Thanks to the president of Argentina, Floridians can breathe a temporary sigh of relief about the danger of crude oil spilling off the coast of Cuba and reaching our beaches.
This fortuitous development involves a chain of international cause-and-effect actions rich with irony. As I will explain, the Argentinean president, an admirer of Cuban dictator emeritus Fidel Castro, has unwittingly helped stymie the urgent search in Cuban waters for desperately needed oil and gas.
As is well known, after taking control in 1959, Fidel Castro “expropriated” without compensation (i.e., stole) both domestic and foreign-owned properties throughout Cuba, triggering the United States economic embargo. Castro-like, the Argentinean president, Cristina Fernandez de Kirchner, decided in April to “expropriate” an important component of the private oil and gas industry in her South American nation.
Fernandez got it into her head that her government should control the oil and gas interests in Argentina owned by a major foreign company. She thus took up arms against Repsol YPF, S.A., one of the biggest private oil firms in the world, headquartered in Spain.
Back in 2000, Repsol agreed to help the Castro government search for offshore oil and gas. To avoid the U.S. embargo, Repsol leased an Italian deepwater drilling rig, built in China and Singapore, that flies the flag of the Bahamas. The offshore drilling began in earnest in January, just northwest of the capital city of Havana, about 90 miles south of Key West.
The Repsol exploration became a hugely important project for the Castro dictatorship because Cuba has never produced enough oil from its land wells to cover more than a third of its domestic consumption. In recent years the island has survived through the beneficence of another Fidel Castro admirer, the president of Venezuela, Hugo Chavez, who provides the island $3 billion of subsidized oil each year. That lifeline, however, is currently in peril, because Chavez is facing a contested re-election on Oct. 7 and because he is fighting cancer.
On April 16, President Fernandez dramatically announced that she was “expropriating” 51 percent of Repsol’s interest in its Argentina subsidiary, YPF, the country’s largest oil and gas company. No compensation was announced, but Repsol valued its expropriated stock at $10.5 billion.

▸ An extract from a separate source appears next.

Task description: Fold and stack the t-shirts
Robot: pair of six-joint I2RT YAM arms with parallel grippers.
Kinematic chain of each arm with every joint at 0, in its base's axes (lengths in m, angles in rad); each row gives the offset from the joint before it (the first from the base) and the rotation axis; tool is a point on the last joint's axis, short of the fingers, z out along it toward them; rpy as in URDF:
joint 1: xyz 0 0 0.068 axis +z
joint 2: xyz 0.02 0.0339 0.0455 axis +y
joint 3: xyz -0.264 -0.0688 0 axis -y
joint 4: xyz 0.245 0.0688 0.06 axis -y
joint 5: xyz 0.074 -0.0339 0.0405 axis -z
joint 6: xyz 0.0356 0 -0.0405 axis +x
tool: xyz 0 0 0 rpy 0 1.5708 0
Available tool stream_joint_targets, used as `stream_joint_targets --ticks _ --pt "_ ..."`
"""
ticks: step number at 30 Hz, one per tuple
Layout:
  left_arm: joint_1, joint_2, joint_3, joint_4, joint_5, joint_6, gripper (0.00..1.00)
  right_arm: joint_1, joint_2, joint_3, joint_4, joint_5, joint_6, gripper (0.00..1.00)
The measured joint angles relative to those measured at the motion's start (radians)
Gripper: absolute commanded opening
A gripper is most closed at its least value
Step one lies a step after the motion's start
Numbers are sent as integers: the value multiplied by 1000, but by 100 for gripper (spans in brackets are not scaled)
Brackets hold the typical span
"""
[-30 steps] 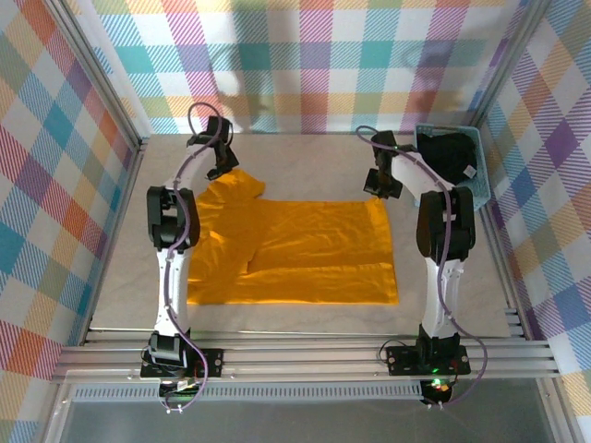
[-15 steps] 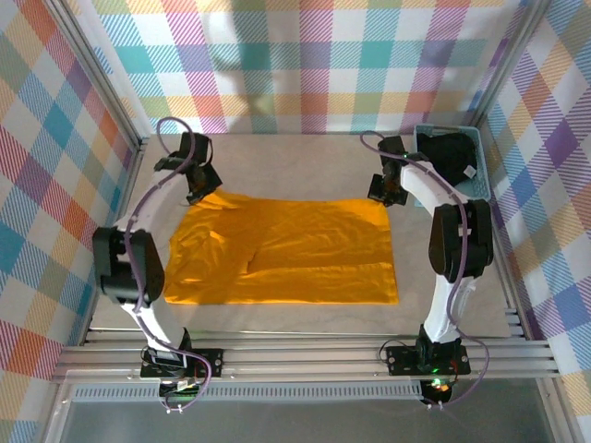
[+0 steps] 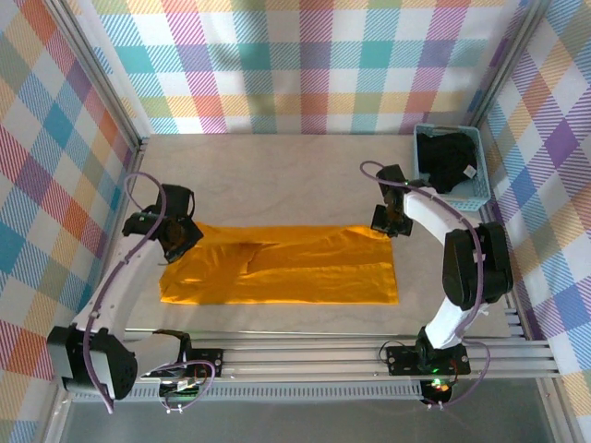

The Cuban government immediately supported Fernandez’s action: “The Argentine Republic … is acting within its rights to fully exercise its sovereignty over its natural resources … based on international law.”
Then, perhaps because of Fidel Castro’s bad karma, barely a month later Repsol let it be known that the offshore well near Havana had come up dry and would be capped and abandoned.
This week, Repsol announced in Madrid that it would not drill additional oil wells in Cuban waters. Expecting to lose billions through the Argentinean expropriation, Repsol decided not to risk any more shareholder money in Cuba. As a result, it probably will be months or even years before any other companies can find production-worthy amounts of oil in Cuban waters.
Repsol is moving on to the more promising Atlantic deepwater Campos Basin, off the Brazilian coast of the State of Rio de Janeiro. Brazil’s president Dilma Rousseff and Florida Gov. Rick Scott should send thank-you notes to the president of Argentina.